The movie trope is also reinforcing the motif of ‘be yourself’ by depicting Johnny with different clothes from the other gorillas, who are all dressed with the same blue jumpsuit. In prison, interns are dressed with jumpsuits since they take their individuality away, and so Johnny not wearing one shows how even though he is forcibly involved in some criminal activities, he is trying to stand on his own feet.
It is interesting to point out the police are Rhinoceroses, as these animals are known for having terrible sight. Perhaps this is a political statement reflecting police in the US, and the stereotype of police being incapable. Moreover, as in other cinematic depictions of police officers in the US, rhinos appear eating doughnuts, which have become a joke centre when ate by a member of the law enforcement.

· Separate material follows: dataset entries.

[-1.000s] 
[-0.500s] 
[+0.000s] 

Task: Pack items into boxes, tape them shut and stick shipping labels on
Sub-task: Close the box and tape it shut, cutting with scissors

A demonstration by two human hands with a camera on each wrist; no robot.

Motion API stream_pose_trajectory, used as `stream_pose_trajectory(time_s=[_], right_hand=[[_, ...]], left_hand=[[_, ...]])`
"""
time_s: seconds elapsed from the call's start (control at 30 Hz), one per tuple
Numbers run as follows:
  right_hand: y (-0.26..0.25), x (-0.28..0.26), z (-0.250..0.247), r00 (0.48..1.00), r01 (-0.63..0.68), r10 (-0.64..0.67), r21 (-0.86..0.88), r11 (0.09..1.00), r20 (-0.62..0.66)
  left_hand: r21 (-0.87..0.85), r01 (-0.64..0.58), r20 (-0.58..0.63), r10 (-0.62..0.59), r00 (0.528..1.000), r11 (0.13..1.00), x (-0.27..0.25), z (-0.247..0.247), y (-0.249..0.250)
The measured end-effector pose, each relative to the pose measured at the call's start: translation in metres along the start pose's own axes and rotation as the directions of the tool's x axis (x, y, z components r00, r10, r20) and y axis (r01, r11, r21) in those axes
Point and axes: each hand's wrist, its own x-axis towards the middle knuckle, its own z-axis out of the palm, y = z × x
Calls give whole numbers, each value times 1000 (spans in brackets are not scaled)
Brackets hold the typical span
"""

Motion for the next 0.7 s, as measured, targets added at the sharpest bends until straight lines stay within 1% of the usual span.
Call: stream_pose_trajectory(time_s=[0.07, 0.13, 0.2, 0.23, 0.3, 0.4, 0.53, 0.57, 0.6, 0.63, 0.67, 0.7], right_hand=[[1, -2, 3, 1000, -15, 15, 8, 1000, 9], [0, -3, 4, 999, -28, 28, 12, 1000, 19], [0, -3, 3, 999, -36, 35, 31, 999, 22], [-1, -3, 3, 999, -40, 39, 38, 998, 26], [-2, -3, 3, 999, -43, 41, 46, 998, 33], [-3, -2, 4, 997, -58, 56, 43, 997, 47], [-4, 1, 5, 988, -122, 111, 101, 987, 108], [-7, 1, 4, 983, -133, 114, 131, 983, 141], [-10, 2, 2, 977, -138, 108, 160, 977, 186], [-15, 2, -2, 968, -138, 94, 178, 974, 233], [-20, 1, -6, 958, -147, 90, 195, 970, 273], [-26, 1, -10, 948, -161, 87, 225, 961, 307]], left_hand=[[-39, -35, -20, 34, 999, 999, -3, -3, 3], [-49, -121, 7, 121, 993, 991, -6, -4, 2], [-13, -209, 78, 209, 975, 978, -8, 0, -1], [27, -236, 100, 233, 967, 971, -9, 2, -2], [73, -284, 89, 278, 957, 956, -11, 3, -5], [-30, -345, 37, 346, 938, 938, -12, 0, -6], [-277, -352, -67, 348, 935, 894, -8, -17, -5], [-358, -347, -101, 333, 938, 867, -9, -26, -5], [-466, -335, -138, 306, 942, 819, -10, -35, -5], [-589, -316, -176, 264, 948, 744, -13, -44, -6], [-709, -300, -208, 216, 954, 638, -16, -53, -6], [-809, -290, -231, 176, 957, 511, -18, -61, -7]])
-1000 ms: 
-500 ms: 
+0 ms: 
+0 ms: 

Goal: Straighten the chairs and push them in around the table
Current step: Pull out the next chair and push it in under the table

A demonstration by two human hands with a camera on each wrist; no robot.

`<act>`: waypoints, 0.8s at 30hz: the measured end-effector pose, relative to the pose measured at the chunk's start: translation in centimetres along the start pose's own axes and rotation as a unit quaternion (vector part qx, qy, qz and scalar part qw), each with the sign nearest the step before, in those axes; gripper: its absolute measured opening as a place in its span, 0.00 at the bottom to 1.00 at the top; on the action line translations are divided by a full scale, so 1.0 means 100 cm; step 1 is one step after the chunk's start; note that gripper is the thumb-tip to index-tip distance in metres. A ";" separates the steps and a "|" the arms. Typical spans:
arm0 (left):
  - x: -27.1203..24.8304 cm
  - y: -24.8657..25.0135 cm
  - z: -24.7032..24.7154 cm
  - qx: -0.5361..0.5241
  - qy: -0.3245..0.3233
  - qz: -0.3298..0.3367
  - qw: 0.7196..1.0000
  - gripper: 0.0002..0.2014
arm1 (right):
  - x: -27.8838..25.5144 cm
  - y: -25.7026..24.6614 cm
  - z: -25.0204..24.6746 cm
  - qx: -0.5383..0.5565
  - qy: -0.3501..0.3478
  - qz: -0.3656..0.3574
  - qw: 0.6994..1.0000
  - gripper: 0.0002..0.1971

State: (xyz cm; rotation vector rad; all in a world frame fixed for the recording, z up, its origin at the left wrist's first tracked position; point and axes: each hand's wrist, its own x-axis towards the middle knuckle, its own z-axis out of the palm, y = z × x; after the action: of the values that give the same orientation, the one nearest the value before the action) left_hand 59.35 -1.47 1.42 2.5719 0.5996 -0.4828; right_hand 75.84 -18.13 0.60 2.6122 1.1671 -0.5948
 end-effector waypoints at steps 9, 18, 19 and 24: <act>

The film’s distinction between the Rhinos and Gorillas’ skin colour juxtaposes people from distinct races, creating a distance between their racial differences while also establishing a relation of authority and oppression. There are racial bias in the portrayal of these characters, which are more pronounced with regard to the gorillas. The gorillas could be read as dark skinned people hence categorising a criminal underclass as gorillas shows how pre-assumptions about races have been assigned to these animals based on human stereotypes and implies animalistic dehumanisation in the anthorpomorhpic gorillas by categorising them associating race and crime.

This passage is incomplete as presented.